Experts in the financial sector have called on the federal government to improve the nation’s energy sector, value addition for agricultural products and provide a suitable business environment to rebound in 2023.
They spoke in separate interviews on Sunday in Ibadan while reviewing the 2022 economic performances.
A financial expert, Tunji Adepeju, said the country still has the carryover effect of COVID-19, the recent flooding in some states, the ongoing Russia and Ukraine War, the industrial action by the Academic Staff Union of Universities (ASUU), and oil theft.
On ways forward, Mr Adepeju suggested that the incoming administration removes fuel subsidy and improve transportation and energy for the populace.
“Stop turning farmlands into GRA, the Government Reservation Area, which would be shared among top government functionaries and civil servants, to be sold later at very exorbitant prices.”
On foreign exchange rates, Mr Adepeju said the government could not do much until refineries were working because “a lot of dollars go into importation of petroleum products”.
Another financial expert, Sola Famakinwa, said the country’s economy faced a great challenge in 2022 due to high inflation, insecurity, and low oil revenue.
Citing the World Bank Report that puts Nigeria’s inflation rate at the world’s highest, he urged the government to encourage small businesses and private firms by reducing the tax rates and improving the energy sector.
“Increase its export to gain more foreign exchange, improve oil production and reduce oil theft and improve security in the country.
“And fight corruption in both public and private sectors. All these would help to rebound the Nigerian economy,” Mr Famakinwa said.
Also, Kingsley Obiora, the deputy governor, Central Bank of Nigeria (CBN), identified COVID-19 as part of the issues affecting the global economy, including Nigeria, as it metamorphosed from a public health crisis to a global economic crisis.
Mr Obiora said inflation had remained above comfortable levels and that the exchange rate had been under pressure for a while.
“While some have been scapegoating the CBN for the recent dollar exchange rate, it is good to bear in mind that exchange rate mostly reflects our collective decision and action, rather than the policies of the CBN itself,” he said.
Mr Obiora noted that the demand and supply of U.S. dollars in the 70s and 80s, compared to now, had increased significantly, hence, the high exchange rate.
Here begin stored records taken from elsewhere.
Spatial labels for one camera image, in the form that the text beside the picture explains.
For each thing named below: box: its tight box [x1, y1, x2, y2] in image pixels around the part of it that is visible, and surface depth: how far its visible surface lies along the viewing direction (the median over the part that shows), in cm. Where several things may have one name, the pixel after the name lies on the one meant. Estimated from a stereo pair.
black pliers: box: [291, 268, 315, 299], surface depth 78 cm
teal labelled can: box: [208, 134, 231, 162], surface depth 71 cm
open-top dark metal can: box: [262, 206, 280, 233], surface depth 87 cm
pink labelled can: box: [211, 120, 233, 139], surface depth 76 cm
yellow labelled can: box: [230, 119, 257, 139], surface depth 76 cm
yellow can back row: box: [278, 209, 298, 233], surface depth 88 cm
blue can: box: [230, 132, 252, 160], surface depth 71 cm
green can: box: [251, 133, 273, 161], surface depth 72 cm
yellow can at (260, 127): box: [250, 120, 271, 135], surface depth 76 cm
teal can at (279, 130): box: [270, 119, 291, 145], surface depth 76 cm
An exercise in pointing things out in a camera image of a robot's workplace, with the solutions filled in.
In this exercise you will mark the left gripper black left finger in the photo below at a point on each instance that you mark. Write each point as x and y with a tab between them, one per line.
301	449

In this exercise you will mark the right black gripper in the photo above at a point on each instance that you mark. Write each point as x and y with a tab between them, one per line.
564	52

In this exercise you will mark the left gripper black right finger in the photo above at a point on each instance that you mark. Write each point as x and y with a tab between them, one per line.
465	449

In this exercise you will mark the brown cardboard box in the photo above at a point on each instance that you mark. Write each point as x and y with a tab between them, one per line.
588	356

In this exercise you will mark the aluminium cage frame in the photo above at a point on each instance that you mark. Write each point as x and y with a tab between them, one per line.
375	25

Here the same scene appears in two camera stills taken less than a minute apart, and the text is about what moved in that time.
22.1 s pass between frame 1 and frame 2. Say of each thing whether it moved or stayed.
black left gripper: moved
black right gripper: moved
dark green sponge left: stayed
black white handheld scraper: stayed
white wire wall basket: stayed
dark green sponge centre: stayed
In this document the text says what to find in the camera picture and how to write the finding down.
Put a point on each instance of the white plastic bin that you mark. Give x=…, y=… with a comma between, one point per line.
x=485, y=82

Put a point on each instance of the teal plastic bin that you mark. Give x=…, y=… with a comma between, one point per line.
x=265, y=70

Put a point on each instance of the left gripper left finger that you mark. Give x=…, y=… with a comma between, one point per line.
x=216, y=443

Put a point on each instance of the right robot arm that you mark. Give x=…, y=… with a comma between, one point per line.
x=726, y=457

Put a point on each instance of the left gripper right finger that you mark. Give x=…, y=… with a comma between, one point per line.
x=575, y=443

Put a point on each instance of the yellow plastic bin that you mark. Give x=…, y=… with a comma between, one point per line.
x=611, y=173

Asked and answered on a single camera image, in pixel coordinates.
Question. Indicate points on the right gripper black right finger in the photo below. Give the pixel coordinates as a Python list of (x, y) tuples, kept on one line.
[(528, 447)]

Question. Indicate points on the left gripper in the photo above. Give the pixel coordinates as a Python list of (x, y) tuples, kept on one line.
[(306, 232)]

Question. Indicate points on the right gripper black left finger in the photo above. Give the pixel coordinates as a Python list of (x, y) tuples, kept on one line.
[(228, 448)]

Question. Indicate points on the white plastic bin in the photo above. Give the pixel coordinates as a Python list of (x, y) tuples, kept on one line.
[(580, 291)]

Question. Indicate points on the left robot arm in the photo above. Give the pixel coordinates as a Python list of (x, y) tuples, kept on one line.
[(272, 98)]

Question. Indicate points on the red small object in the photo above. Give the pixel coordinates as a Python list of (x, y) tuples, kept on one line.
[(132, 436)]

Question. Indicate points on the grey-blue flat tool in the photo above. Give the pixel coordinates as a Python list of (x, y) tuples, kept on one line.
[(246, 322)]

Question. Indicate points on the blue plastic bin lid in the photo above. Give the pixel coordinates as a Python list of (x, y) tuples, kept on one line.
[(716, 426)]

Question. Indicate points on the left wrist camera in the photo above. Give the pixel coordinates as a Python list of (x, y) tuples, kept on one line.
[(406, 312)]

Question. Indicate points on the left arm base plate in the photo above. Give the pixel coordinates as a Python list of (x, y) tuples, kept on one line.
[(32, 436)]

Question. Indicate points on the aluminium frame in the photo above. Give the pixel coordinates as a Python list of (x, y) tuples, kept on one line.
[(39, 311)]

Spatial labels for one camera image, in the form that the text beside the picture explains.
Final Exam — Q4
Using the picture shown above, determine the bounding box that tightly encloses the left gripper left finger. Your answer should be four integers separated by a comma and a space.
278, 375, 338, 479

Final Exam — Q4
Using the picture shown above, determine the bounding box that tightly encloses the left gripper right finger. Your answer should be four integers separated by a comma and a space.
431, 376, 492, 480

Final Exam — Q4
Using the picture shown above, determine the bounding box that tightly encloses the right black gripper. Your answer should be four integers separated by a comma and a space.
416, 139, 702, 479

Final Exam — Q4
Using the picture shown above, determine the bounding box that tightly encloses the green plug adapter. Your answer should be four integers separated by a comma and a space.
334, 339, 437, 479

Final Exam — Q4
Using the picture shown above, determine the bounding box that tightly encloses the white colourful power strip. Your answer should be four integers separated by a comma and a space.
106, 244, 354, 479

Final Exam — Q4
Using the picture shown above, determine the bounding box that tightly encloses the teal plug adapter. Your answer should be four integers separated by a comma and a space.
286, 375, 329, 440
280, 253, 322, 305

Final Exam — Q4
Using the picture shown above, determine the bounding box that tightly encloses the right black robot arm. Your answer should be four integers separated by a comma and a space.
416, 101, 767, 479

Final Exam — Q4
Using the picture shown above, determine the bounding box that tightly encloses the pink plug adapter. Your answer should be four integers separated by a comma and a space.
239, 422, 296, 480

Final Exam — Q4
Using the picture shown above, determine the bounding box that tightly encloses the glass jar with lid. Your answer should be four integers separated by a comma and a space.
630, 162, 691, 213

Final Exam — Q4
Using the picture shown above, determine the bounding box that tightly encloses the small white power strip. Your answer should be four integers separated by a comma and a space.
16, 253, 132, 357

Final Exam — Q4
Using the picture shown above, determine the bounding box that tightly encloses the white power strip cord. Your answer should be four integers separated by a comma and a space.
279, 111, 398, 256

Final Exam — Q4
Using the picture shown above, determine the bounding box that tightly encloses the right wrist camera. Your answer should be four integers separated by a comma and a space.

The CBN deputy governor said data from the UNESCO Institute of Statistics indicated that the number of Nigerian students studying abroad increased from less than 15,000 in 1998 to over 71,000 in 2015. By 2018, the number had risen to 96,702 students, according to the World Bank.
“In light of the above, it is no wonder that foreign education cost the country a whopping 28.65 billion dollars from 2010 to 2020, according to the CBN balance of payments statistics,” Mr Obiora said.
He said that, according to the UK’s Home Office, which monitored students’ visas to the UK, Nigerian students received 8,354 visas in 2019, “and by June 2022, this same office had issued 65,929 visas to Nigerian students.
“If you assume that each of these students needs 40,000 dollars per annum for tuition, flight, accommodation, clothing, food and educational materials, as well as general upkeep, it means that we, as a nation, would need to send an additional £2.3 billion to the UK every year.
“These are the realities that put our exchange rate under pressure,” Mr Obiora said.